▸ Activity:
Hunt through the lines below for the string "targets" and copy each one that has it.

▸ Working data:
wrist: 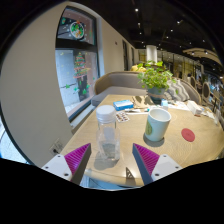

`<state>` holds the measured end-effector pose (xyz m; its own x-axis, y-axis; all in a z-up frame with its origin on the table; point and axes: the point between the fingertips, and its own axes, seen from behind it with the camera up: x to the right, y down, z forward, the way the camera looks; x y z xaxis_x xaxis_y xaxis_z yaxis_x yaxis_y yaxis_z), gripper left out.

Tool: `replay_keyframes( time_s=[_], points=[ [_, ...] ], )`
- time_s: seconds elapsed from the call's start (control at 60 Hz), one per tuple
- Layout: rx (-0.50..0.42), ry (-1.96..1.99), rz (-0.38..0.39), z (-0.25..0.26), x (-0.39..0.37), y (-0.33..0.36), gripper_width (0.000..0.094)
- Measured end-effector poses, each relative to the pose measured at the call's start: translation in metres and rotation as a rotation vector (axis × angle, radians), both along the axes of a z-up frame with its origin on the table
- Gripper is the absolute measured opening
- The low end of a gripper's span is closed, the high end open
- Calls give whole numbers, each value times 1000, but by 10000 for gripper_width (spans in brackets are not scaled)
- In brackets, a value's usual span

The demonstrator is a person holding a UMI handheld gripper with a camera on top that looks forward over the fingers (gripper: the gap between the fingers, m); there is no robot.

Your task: Pour water

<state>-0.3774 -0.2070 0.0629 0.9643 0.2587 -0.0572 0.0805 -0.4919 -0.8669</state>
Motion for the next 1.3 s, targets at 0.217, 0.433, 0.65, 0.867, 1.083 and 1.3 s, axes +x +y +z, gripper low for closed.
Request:
replay_keyframes(
  time_s=[0.217, 0.433, 0.65, 0.867, 1.083, 1.3],
  points=[
    [25, -5, -6, -25, -20, 52, 770],
    [48, -24, -18, -39, -30, 73, 491],
    [46, -42, -34, -39, -28, 76, 430],
    [61, 164, -75, 24, -33, 83, 420],
    [-36, 935, -168, 128, -42, 124, 417],
    [-194, 1594, -282, 141, -7, 170, 411]
  ],
)
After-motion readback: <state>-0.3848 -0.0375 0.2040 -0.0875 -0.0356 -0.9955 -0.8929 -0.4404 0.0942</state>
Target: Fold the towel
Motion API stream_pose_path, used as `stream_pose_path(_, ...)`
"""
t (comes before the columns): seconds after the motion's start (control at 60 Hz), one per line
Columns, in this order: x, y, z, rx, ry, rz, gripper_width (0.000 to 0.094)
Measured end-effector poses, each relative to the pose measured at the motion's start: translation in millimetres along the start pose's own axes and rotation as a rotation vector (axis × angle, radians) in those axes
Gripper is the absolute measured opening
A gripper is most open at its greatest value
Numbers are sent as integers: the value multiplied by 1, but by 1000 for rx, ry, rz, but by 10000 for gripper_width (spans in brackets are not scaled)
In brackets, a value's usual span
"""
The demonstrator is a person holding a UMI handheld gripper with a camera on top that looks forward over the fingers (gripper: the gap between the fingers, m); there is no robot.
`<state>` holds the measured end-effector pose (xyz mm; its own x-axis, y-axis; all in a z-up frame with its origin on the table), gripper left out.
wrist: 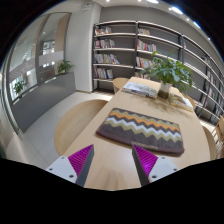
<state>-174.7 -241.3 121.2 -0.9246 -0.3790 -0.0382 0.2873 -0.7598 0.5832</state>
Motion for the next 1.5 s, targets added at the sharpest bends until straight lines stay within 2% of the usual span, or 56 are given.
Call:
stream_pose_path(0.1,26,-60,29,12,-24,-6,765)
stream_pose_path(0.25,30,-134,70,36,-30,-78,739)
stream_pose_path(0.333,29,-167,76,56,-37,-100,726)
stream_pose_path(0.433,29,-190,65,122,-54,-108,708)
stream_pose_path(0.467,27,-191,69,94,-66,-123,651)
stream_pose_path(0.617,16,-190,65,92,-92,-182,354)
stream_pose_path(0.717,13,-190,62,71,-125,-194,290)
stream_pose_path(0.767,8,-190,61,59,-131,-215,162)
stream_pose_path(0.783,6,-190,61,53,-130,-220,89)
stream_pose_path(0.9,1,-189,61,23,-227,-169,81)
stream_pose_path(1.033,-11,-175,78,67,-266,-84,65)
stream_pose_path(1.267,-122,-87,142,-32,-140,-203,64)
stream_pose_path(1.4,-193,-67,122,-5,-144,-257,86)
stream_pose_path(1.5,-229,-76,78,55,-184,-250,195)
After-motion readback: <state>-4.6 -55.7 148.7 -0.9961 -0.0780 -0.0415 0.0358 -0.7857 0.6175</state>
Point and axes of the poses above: the point between the fingertips, and its own axes, seen from behind it with the camera up: x to the left, z up, y backward, against the way the camera looks, the point moved 10 cm from there along y, backward, against the way the camera looks, and after that the axes turned 1 degree about -z, right-handed, at the moved point
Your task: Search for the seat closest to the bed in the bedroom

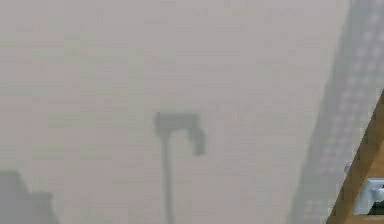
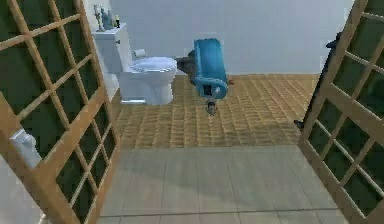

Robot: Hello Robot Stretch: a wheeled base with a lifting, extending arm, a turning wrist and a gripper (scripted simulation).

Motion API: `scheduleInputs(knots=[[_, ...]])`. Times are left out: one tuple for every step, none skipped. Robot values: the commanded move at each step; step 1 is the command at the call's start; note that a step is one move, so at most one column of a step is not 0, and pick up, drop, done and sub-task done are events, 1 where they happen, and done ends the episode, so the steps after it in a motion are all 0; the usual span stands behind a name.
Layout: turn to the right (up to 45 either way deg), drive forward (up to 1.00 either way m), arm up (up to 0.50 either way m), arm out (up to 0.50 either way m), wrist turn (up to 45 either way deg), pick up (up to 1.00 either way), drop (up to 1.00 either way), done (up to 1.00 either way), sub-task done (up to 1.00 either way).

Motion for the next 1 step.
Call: scheduleInputs(knots=[[-30.0, 0.0, 0.0, 0.0, 0.0, 0.0, 0.0, 0.0, 0.0]])
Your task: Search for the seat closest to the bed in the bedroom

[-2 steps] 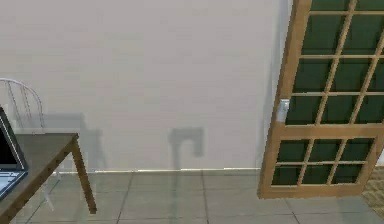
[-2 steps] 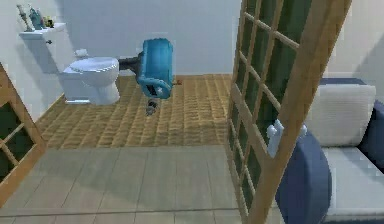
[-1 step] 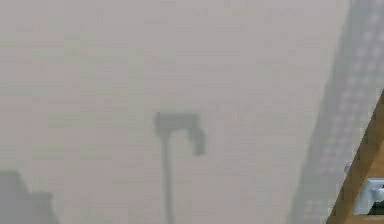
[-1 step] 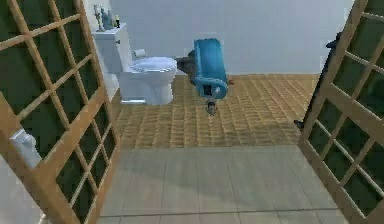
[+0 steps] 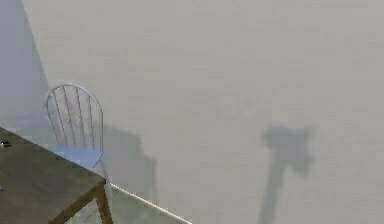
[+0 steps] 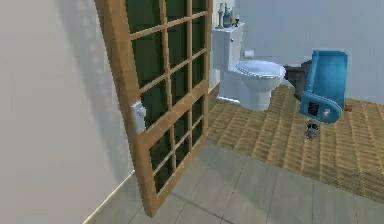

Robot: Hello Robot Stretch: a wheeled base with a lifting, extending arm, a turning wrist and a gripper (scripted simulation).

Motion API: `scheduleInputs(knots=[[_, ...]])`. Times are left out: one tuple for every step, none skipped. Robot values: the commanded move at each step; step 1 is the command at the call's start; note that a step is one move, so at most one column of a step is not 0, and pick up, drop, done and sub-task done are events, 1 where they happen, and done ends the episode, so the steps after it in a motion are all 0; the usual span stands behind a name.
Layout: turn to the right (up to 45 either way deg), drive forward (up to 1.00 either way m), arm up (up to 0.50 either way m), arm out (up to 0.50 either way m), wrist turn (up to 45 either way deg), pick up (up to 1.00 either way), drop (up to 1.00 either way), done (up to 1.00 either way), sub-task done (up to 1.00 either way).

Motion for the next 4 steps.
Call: scheduleInputs(knots=[[0.0, 0.5, 0.0, 0.0, 0.0, 0.0, 0.0, 0.0, 0.0], [45.0, 0.0, 0.0, 0.0, 0.0, 0.0, 0.0, 0.0, 0.0], [45.0, 0.0, 0.0, 0.0, 0.0, 0.0, 0.0, 0.0, 0.0], [45.0, 0.0, 0.0, 0.0, 0.0, 0.0, 0.0, 0.0, 0.0]])
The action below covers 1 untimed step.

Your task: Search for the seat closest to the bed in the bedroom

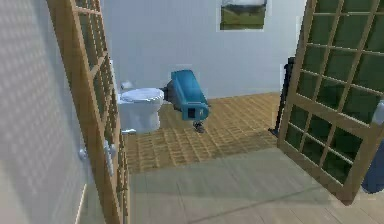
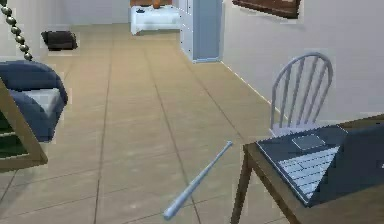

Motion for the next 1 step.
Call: scheduleInputs(knots=[[27.0, 0.0, 0.0, 0.0, 0.0, 0.0, 0.0, 0.0, 0.0]])
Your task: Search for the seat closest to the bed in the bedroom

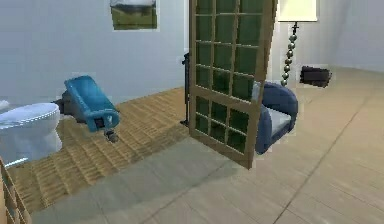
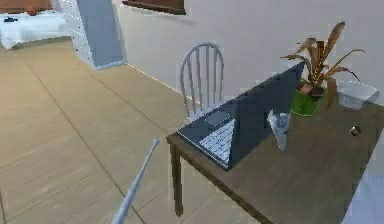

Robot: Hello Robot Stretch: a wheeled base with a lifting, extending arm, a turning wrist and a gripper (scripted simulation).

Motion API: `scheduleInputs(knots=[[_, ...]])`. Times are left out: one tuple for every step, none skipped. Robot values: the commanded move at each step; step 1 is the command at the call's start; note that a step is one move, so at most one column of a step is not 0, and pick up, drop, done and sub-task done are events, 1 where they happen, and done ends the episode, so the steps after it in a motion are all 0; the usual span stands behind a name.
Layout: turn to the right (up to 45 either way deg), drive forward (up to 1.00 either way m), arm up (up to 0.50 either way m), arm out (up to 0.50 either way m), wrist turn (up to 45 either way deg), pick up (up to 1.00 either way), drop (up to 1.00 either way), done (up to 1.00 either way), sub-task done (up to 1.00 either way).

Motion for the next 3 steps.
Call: scheduleInputs(knots=[[0.0, 0.4, 0.0, 0.0, 0.0, 0.0, 0.0, 0.0, 0.0], [45.0, 0.0, 0.0, 0.0, 0.0, 0.0, 0.0, 0.0, 0.0], [0.0, 0.75, 0.0, 0.0, 0.0, 0.0, 0.0, 0.0, 0.0]])
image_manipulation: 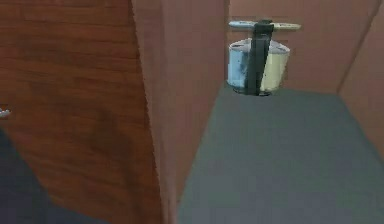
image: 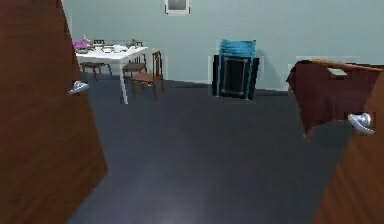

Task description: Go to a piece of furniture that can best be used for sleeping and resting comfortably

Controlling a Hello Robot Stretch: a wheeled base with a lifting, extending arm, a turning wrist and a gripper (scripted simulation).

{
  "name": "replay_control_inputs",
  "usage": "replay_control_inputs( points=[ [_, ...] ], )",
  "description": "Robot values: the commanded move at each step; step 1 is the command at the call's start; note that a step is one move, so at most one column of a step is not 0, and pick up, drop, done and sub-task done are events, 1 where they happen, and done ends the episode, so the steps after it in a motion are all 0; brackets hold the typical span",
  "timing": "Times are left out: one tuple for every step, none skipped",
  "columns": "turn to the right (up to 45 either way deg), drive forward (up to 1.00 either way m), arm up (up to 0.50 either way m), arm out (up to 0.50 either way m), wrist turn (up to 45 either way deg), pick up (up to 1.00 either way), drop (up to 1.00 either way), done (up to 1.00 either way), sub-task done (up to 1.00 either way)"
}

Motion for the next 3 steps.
replay_control_inputs(
  points=[
    [15.0, 0.0, 0.0, 0.0, 0.0, 0.0, 0.0, 0.0, 0.0],
    [0.0, 1.0, 0.0, 0.0, 0.0, 0.0, 0.0, 0.0, 0.0],
    [0.0, 0.5, 0.0, 0.0, 0.0, 0.0, 0.0, 0.0, 0.0]
  ],
)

▸ Written solution:
Motion for the next 1.3 s, targets at 0.217, 0.433, 0.65, 0.867, 1.083 and 1.3 s, axes +x +y +z, gripper low for closed.
Motion for the next 1.5 s, targets added at the sharpest bends until straight lines stay within 2% of the usual span, or 56 are given.

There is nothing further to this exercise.